● **Exercise brief**
Images within the entries are to be omitted; the remainder must be reproduced exactly.

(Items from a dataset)

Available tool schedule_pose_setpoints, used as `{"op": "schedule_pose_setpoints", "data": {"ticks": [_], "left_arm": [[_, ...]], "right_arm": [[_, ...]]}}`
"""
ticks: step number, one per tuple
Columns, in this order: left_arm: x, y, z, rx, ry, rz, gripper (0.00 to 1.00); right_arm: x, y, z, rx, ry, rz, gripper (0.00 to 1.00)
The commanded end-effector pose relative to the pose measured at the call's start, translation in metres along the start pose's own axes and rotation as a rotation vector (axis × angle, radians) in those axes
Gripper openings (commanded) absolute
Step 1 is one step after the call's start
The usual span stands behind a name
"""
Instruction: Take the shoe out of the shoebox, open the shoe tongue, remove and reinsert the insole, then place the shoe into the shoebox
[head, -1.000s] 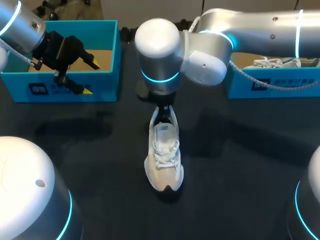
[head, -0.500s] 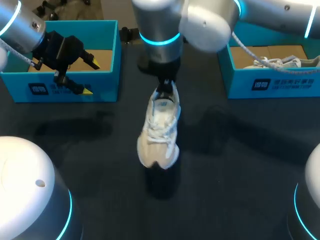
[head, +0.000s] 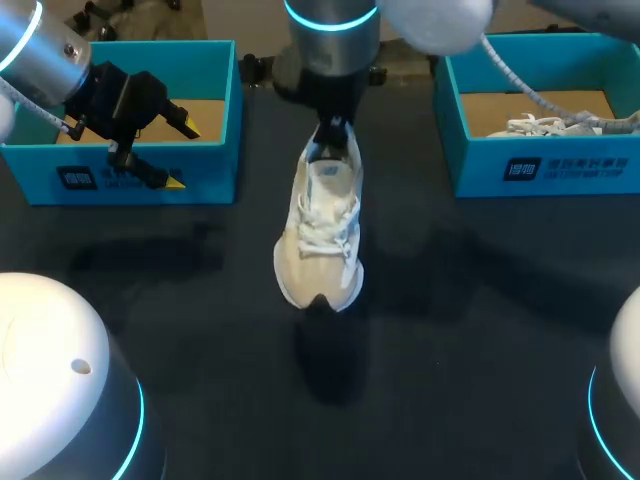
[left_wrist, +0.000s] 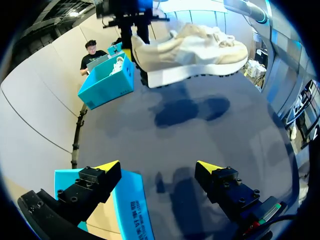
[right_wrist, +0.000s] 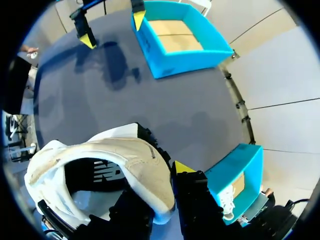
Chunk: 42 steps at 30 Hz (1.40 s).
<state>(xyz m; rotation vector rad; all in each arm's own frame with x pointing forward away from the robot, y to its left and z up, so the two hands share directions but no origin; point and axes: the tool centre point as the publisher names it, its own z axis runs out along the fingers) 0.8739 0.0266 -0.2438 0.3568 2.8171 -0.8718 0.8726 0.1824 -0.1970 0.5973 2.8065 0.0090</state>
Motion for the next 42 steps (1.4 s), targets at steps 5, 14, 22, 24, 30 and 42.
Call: {"op": "schedule_pose_setpoints", "data": {"ticks": [5, 14, 22, 24, 30, 42], "left_arm": [[0.001, 0.0, -0.001, -0.003, 0.0, 0.0, 1.0], [0.001, 0.0, -0.001, -0.003, 0.0, 0.0, 1.0], [0.001, 0.0, -0.001, -0.003, 0.0, 0.0, 1.0], [0.001, 0.0, -0.001, -0.003, 0.0, 0.0, 1.0], [0.001, 0.0, -0.001, -0.003, 0.0, 0.0, 1.0], [0.001, 0.0, -0.001, -0.003, 0.0, 0.0, 1.0]], "right_arm": [[-0.008, -0.004, -0.043, -0.036, -0.027, -0.014, 0.0], [-0.008, -0.004, -0.043, -0.036, -0.027, -0.014, 0.0], [-0.008, -0.004, -0.043, -0.036, -0.027, -0.014, 0.0], [-0.008, -0.004, -0.043, -0.036, -0.027, -0.014, 0.0], [-0.008, -0.004, -0.043, -0.036, -0.027, -0.014, 0.0], [-0.01, -0.003, -0.04, -0.038, -0.029, -0.007, 0.0]]}}
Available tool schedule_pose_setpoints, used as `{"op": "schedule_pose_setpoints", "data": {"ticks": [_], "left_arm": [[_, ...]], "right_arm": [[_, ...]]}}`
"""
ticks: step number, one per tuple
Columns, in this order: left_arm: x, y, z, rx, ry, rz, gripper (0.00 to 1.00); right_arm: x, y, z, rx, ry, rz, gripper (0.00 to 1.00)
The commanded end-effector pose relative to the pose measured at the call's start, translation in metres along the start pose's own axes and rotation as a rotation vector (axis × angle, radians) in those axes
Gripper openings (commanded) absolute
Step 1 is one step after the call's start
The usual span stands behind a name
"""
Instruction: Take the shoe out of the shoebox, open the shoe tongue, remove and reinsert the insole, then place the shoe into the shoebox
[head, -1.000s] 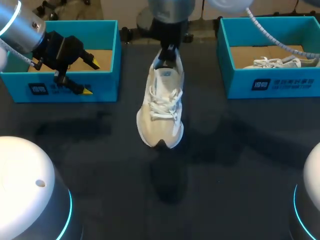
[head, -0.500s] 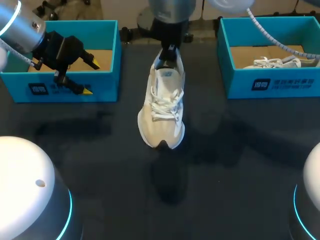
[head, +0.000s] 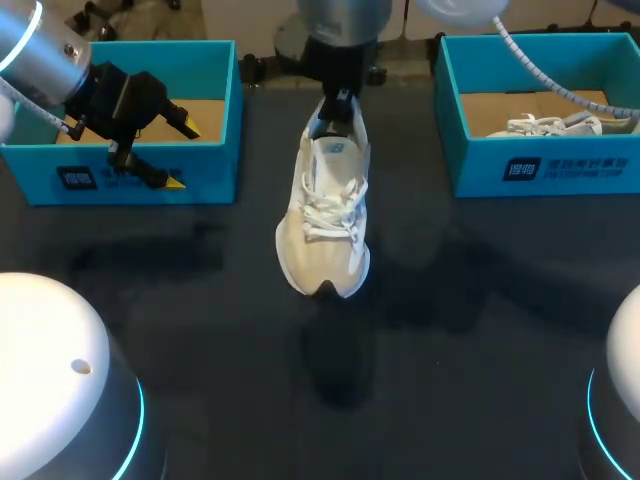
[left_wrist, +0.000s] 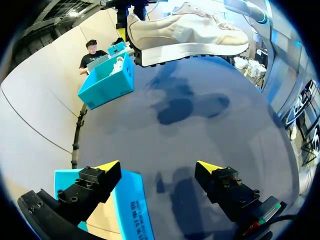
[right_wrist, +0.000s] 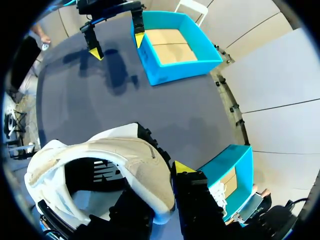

● **The completed task**
Available tool schedule_pose_setpoints, used as `{"op": "schedule_pose_setpoints", "data": {"ticks": [_], "left_arm": [[_, ...]], "right_arm": [[_, ...]]}}`
"""
ticks: step number, one per tuple
Columns, in this order: left_arm: x, y, z, rx, ry, rz, gripper (0.00 to 1.00); right_arm: x, y, z, rx, ry, rz, gripper (0.00 to 1.00)
The commanded end-effector pose relative to the pose measured at the call's start, translation in metres along the start pose's own axes and rotation as a rotation vector (axis × angle, radians) in those axes
Gripper openings (commanded) absolute
Step 1 is one step after the call's start
The usual span stands behind a name
"""
Instruction: Take the shoe out of the shoebox, open the shoe tongue, remove and reinsert the insole, then place the shoe into the shoebox
[head, -1.000s] 
[head, -0.500s] 
[head, +0.000s] 
[left_wrist, +0.000s] 
[right_wrist, +0.000s] 
Chunk: 42 steps at 30 Hz (1.40 s).
<state>(xyz m; rotation vector rad; all in each arm's own frame with x pointing forward away from the robot, y to its left and z up, so the two hands share directions but no origin; point and axes: the tool centre point as the publisher names it, its own z axis runs out along the fingers) 0.8739 0.0266 -0.2438 0.3568 2.8171 -0.8718 0.8726 0.1824 -0.1970 0.5973 2.8065 0.0090</state>
Motion for the next 42 steps (1.4 s), targets at steps 5, 14, 22, 24, 30 and 42.
Call: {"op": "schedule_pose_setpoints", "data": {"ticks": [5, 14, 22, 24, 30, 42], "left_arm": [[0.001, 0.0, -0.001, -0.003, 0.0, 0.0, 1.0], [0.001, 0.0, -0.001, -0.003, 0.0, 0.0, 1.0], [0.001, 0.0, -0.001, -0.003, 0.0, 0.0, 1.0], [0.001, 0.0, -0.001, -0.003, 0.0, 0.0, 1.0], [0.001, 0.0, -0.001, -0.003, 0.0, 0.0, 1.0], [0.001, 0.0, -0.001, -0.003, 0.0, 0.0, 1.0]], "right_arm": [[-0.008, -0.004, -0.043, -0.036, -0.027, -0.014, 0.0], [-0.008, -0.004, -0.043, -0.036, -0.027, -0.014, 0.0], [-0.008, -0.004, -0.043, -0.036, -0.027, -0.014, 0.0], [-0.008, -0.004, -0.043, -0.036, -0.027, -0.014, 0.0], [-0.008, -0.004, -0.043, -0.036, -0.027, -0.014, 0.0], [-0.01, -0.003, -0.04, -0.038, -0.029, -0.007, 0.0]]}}
Available tool schedule_pose_setpoints, used as `{"op": "schedule_pose_setpoints", "data": {"ticks": [_], "left_arm": [[_, ...]], "right_arm": [[_, ...]]}}`
"""
ticks: step number, one per tuple
Columns, in this order: left_arm: x, y, z, rx, ry, rz, gripper (0.00 to 1.00); right_arm: x, y, z, rx, ry, rz, gripper (0.00 to 1.00)
The commanded end-effector pose relative to the pose measured at the call's start, translation in metres along the start pose's own axes and rotation as a rotation vector (axis × angle, radians) in those axes
Gripper openings (commanded) absolute
Step 1 is one step after the call's start
The usual span stands behind a name
"""
Instruction: Take the shoe out of the shoebox, open the shoe tongue, remove and reinsert the insole, then place the shoe into the shoebox
[head, -1.000s] 
[head, -0.500s] 
[head, +0.000s] 
[left_wrist, +0.000s] 
[right_wrist, +0.000s] 

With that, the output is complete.